By The Calgary Herald - January 7, 2008New Year's Resolutions for Well-meaning Parents

There's one thing you can count on as a parent: you're going to screw up sometimes. And unless you're extremely well-disciplined, it's inevitable that patterns of imperfect parenting will emerge.

The list of my deficiencies is extensive. Here's a very small sample:

  • Because I'm generally not interested in sports, my kids don't get enough exposure to athletics.
  • My need for family companionship is entirely filled by my wife and kids. Therefore, I tend to ignore our other relatives, which isn't good for the kids or the rest of the clan.
  • I'm a doting dad, but I lack patience and imagination. Therefore, a sharp rebuke and a scary glower are over-used weapons in my parenting arsenal.

That's why I've decided to try something new this year. Instead of making New Year's resolutions to lose weight or watch less TV (usually about as successful as my pledges to re-grow hair), I've decided to resolve to be a better parent, in the categories listed above.

This year, I'll resolve to put my kids into sports programs. I'll make more of an effort to involve grandparents, aunts, uncles and cousins in our lives and I'll be a more patient and positive parent.

The last resolution on that list is one that many Calgarian parents would do well to adopt, says Kelly Moroz of Moroz Child Psychology Group. "There are two ways to change your kids' behaviour. You can resort to removing privileges and nagging, or to attempt to catch your kids when they're doing things the right way and praise them," he says.

He recommends emphasizing positive reinforcement over punishment in 2008. Besides being more pleasant for both you and your children, it's more effective. "Research tells us this will not only lead to a more permanent change in behaviour, but it will also make you more the apple of your son or daughter's eye. They're more likely to do more things for you out of that situation."

This isn't always easily executed, of course. It doesn't come naturally to compliment people for doing what's expected of them. Not too many bosses make a habit of saying "thanks for doing your job," after all.

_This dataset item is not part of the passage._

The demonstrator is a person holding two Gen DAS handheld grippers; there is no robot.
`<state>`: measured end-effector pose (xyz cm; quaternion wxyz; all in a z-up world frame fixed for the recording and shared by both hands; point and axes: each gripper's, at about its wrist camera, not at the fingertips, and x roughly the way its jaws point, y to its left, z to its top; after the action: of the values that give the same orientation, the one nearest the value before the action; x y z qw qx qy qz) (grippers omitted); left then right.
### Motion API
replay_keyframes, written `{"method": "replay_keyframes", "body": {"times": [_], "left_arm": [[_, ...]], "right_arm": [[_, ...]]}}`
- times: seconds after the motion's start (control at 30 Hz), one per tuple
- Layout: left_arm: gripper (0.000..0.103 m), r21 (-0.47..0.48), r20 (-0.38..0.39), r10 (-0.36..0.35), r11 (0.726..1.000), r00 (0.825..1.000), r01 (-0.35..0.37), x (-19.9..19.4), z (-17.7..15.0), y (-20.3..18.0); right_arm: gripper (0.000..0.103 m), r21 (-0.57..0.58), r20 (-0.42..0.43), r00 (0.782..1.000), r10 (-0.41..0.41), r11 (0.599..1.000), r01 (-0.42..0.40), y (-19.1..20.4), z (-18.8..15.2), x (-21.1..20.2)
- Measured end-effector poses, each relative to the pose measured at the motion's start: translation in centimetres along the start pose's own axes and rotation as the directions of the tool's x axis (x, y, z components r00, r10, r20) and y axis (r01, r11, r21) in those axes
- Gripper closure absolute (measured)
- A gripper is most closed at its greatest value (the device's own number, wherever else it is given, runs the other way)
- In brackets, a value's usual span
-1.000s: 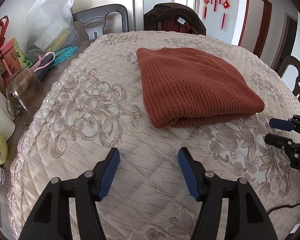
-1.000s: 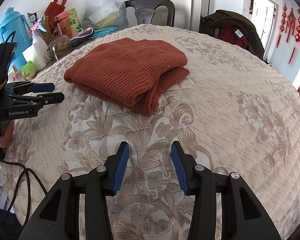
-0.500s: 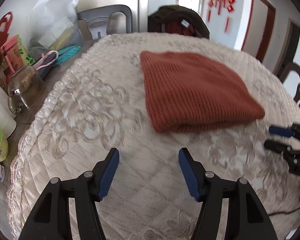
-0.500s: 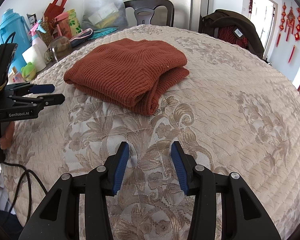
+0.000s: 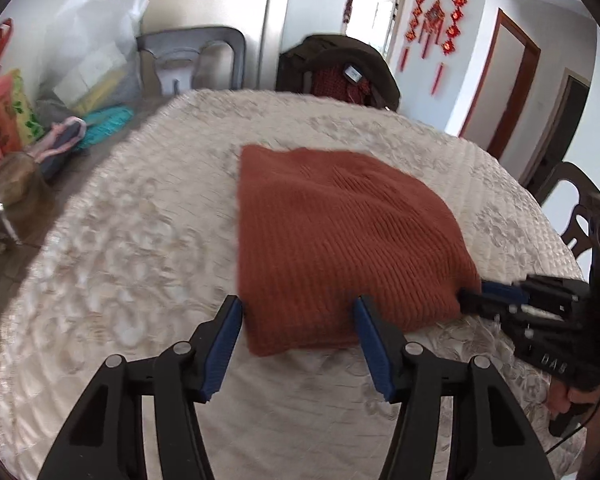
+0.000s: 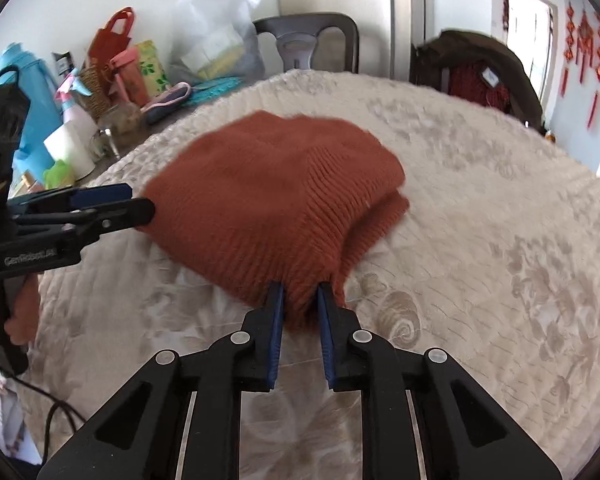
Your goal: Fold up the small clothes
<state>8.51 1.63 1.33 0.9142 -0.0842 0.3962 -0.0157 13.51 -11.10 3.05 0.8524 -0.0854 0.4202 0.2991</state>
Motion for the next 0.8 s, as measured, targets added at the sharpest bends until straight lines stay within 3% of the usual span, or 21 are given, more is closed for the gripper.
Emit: {"method": "replay_keyframes", "body": {"times": [0.07,0.37,0.6,0.8], "left_arm": [[0.042,0.016,-0.004,0.014,1.000,1.000,-0.014,0.6,-0.2,-0.4],[0.042,0.034,-0.010,0.021,0.999,1.000,-0.020,0.3,-0.2,0.6],[0.041,0.075,-0.030,0.014,0.997,0.999,-0.012,1.4,0.6,1.2],[0.040,0.051,-0.034,0.015,0.999,0.999,-0.014,1.1,0.8,1.9]], "right_arm": [[0.087,-0.016,0.000,1.000,-0.030,0.999,0.030,-0.2,0.0,0.0],[0.083,-0.010,-0.006,1.000,-0.022,1.000,0.022,-0.3,-0.9,-0.8],[0.078,0.036,-0.026,1.000,-0.006,0.999,0.007,-0.2,-0.5,0.1],[0.077,0.045,-0.030,0.999,0.030,0.999,-0.029,0.0,-0.6,0.2]]}}
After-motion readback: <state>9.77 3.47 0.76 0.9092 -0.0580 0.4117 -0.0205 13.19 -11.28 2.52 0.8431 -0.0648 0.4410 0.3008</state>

But it's reasonably simple to create opportunities to praise your kids, Moroz says. "It's a good idea to take 10 or 15 minutes each day, and just play a game with a child. Not giving any instructions, but taking on the role of a sports commentator -- commenting on the game, rather than controlling it. That kind of positive attention by parents often decreases the need for negative attention-seeking behaviours."

Moroz recommends making specific resolutions, rather than declaring grand and nebulous good intentions without plans for implementation.
"It's nice to have a global resolution like, 'I'm going to spend more time with my kids,' but these are often unsuccessful. The only way it can work is if people make much more short-term resolutions within the resolution.
"Rather than saying 'I'm going to work less,' they might have to be more concrete about exactly how much less they plan on working on a week by week basis. Actually plan it in your calendar for the next couple of weeks.